Cloud-native container applications are evaluated on a 12-factor methodology for building web applications and software-as-a-service which demand the

Use of declarative frameworks for setup automation, minimizing time and cost for new developers joining the project
Use of a clean contract with the underlying operating system, offering maximum portability between execution environments,
Suitability for deployment on modern cloud platforms and avoiding the need for servers and system administration
Ability to minimize divergence between development and production and to enable continuous deployment for maximum agility
Ability to scale up without significant changes to tooling, architecture or development practices.

Service Fabric encourages all of these so that its workloads can focus more on their business requirements.

It is often compared to Kubernetes which is also a container orchestration framework that hosts applications.
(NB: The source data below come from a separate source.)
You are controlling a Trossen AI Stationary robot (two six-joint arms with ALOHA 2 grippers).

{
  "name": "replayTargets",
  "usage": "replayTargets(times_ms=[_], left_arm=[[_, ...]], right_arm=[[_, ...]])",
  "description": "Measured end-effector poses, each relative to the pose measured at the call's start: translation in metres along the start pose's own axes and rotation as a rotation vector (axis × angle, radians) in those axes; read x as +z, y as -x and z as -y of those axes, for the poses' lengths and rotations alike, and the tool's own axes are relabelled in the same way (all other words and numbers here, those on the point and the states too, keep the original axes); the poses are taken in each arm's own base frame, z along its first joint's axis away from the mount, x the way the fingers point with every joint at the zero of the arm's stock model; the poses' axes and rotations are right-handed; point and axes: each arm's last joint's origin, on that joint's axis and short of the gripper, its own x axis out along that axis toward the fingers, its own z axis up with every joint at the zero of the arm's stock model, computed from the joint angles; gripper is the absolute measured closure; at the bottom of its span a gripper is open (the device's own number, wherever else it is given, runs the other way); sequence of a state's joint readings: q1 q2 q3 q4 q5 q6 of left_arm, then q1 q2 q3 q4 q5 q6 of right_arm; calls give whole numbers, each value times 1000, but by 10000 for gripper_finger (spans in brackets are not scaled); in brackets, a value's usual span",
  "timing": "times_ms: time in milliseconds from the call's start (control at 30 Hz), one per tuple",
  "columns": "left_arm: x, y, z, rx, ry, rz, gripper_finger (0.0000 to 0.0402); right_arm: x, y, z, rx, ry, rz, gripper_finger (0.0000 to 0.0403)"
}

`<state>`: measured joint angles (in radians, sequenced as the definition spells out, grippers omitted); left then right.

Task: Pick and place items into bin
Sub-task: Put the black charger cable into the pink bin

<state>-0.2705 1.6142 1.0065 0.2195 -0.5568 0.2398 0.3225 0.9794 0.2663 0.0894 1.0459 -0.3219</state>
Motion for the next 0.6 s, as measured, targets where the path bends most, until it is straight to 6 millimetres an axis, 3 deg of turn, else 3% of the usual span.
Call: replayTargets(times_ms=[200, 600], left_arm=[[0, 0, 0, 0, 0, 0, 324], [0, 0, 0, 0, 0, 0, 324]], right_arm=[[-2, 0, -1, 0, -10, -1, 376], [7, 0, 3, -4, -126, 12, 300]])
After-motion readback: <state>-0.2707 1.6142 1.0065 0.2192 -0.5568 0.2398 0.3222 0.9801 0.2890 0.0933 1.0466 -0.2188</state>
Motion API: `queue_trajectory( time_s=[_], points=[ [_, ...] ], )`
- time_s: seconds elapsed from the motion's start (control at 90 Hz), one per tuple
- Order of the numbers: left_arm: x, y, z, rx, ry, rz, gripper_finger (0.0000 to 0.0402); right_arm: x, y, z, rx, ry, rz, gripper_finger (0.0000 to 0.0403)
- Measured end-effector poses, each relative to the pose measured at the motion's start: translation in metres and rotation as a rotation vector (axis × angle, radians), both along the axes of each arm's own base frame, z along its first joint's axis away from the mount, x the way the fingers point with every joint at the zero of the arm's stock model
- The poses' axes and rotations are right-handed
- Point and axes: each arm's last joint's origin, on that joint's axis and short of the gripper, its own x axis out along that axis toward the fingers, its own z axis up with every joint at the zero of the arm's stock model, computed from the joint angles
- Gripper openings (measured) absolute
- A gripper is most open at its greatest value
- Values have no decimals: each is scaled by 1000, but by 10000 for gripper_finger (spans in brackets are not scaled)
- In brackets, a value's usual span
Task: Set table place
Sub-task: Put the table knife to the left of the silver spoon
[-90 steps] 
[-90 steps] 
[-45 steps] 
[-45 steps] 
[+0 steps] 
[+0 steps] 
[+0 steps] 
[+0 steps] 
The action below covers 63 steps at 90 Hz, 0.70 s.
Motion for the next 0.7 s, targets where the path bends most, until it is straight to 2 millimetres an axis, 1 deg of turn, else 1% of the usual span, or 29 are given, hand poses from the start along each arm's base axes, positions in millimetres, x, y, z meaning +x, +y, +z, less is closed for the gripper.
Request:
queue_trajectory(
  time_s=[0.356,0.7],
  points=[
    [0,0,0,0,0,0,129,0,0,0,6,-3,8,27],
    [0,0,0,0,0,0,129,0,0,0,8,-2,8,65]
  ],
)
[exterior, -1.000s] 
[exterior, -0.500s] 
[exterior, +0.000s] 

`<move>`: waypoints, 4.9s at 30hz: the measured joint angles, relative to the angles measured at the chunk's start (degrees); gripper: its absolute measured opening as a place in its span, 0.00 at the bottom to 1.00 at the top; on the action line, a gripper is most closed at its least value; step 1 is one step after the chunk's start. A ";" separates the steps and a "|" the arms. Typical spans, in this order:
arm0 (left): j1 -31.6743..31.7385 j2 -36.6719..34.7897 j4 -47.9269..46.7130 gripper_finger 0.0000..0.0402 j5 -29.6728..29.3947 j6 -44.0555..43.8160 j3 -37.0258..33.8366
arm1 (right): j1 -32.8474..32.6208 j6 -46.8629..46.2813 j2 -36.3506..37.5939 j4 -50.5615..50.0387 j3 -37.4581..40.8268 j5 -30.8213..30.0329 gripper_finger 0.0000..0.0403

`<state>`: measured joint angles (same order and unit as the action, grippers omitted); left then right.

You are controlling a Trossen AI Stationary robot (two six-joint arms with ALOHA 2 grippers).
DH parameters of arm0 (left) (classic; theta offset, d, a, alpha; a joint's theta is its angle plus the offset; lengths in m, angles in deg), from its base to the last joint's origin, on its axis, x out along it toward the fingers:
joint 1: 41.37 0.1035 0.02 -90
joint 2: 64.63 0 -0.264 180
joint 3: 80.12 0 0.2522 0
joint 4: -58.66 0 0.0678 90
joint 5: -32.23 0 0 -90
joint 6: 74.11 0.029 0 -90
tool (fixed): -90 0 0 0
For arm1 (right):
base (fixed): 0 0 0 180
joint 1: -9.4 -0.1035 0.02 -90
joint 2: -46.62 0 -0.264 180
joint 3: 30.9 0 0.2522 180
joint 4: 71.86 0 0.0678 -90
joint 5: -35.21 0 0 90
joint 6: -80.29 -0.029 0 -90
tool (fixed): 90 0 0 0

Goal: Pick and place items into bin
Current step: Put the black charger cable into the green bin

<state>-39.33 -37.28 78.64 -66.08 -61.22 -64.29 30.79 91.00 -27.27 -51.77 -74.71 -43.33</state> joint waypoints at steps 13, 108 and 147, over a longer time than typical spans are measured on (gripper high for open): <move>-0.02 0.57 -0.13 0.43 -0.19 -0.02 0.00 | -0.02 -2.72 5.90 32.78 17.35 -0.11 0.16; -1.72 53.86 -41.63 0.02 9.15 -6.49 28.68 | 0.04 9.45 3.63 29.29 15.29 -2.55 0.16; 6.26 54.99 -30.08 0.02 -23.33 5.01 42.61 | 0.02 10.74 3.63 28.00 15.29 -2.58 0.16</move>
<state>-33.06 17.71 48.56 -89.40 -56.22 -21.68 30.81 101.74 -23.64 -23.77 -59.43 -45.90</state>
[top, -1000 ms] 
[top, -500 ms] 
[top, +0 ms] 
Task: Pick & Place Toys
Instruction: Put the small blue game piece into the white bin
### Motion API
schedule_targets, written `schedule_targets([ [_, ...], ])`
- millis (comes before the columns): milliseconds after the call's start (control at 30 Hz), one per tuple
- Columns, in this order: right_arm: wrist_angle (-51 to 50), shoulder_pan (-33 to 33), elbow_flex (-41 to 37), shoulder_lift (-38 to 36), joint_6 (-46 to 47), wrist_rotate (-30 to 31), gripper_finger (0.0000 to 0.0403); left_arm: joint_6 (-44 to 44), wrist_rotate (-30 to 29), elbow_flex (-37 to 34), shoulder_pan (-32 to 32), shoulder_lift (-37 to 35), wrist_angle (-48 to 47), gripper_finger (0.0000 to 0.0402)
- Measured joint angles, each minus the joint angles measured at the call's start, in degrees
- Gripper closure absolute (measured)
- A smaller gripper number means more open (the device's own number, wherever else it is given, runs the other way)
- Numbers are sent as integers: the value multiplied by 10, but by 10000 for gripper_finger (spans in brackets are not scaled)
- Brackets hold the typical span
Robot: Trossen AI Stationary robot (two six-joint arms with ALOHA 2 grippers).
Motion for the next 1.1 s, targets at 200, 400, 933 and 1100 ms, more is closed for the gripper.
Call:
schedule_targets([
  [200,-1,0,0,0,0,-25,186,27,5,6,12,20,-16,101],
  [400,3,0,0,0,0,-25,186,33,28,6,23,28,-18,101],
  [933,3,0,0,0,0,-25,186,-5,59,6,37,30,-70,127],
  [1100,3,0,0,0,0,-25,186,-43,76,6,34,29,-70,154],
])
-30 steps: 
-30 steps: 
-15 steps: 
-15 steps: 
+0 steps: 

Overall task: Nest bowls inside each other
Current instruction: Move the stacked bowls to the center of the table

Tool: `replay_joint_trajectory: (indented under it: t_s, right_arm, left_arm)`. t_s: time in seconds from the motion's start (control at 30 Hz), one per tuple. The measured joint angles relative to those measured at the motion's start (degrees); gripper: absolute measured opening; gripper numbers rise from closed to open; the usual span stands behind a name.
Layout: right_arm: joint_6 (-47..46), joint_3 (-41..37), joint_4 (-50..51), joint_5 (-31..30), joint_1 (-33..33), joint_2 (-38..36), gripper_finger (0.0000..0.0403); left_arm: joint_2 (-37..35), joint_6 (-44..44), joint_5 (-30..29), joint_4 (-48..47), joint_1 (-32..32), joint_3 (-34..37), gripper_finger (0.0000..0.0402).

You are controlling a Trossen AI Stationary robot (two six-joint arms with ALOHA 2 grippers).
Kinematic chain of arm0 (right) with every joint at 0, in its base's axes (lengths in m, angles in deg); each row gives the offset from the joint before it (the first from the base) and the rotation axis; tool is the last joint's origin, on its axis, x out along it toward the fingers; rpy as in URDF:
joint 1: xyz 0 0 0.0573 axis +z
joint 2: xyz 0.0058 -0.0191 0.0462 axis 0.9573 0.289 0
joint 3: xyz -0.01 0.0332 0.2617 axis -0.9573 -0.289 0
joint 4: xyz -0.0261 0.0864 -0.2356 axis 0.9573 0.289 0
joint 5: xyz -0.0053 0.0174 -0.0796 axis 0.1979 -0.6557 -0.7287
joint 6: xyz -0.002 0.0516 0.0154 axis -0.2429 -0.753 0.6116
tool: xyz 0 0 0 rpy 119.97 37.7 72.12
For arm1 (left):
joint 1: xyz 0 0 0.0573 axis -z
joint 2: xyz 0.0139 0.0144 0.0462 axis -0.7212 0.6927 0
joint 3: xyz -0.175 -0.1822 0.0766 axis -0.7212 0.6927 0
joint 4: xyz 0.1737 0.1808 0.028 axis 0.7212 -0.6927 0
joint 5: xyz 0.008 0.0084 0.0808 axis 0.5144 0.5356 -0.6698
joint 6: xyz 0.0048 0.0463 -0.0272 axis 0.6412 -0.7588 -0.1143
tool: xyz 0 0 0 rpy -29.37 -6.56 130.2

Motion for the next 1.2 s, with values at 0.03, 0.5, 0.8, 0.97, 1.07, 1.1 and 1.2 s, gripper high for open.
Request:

Kubernetes extends this idea of app+container all the way where the host can be nodes of a cluster. Kubernetes evolved as an industry effort from the native Linux containers support of the operating system. It can be considered as a step towards a truly container-centric development environment. Containers decouple applications from infrastructure which separates dev from ops. Containers demonstrate better resource isolation and improved resource utilization. Kubernetes is not a traditional, all-inclusive PaaS. Unlike PaaS which restricts applications, dictates the choice of application frameworks, restricts supported language runtimes, or distinguishes apps from services, Kubernetes aims to support an extremely diverse variety of workloads. If the application has been compiled to run in a container, it will work with Kubernetes. PaaS provides databases, message buses, cluster storage systems but those can run on Kubernetes. There is also no click to deploy service marketplace. Kubernetes does not build user code or deploy it. However, it facilitates CI workflows to run on it. Kubernetes allows users to choose logging, monitoring, and alerting Kubernetes also does not require a comprehensive application language or system. It is independent of machine configuration or management. But PaaS can run on Kubernetes and extend its reach to different clouds.

Service Fabric is used by some of the largest services in the Azure Cloud Service Portfolio but it comes with a different history, different goals, and different designs. The entire Microsoft Azure Stack hybrid offering relies on Service Fabric to run all the platform core services. Kubernetes is a heavily centralized system. It has an API server in the middle, and agents called Kubelets that are installed on all worker nodes. All Kubelets communicate with the API server and this saves the state in a centralized repository – the etcd cluster which is a Raft-backed distributed KV-store. Cluster membership is maintained by requiring kubelets to maintain a connection with the API server to send heartbeats every period. Service Fabric avoids this with a decentralized ring and failure detection. It is motivated by the adage that distributed consensus is at the heart of numerous co-ordination problems, but it has a trivially simple solution if there is a reliable failure detection service. Service Fabric does not use a distributed consensus protocol like Raft or Paxos or a centralized store for cluster state. Instead, it proposes a Federation subsystem that answers the most important question on membership which is whether a specific node is part of the system. The nodes are organized in rings, and the heartbeats are only sent to a small subset of nodes called the neighborhood. The arbitration procedure involves more nodes besides the monitor but it is only executed on missed heartbeats. A quorum of privileged nodes in an arbitration group helps resolve the possible failure detection conflicts, isolate appropriate nodes and maintain a consistent view of the ring.

Conclusion:

Service Fabric recognizes different types of workloads and is particularly well-suited for stateful workloads.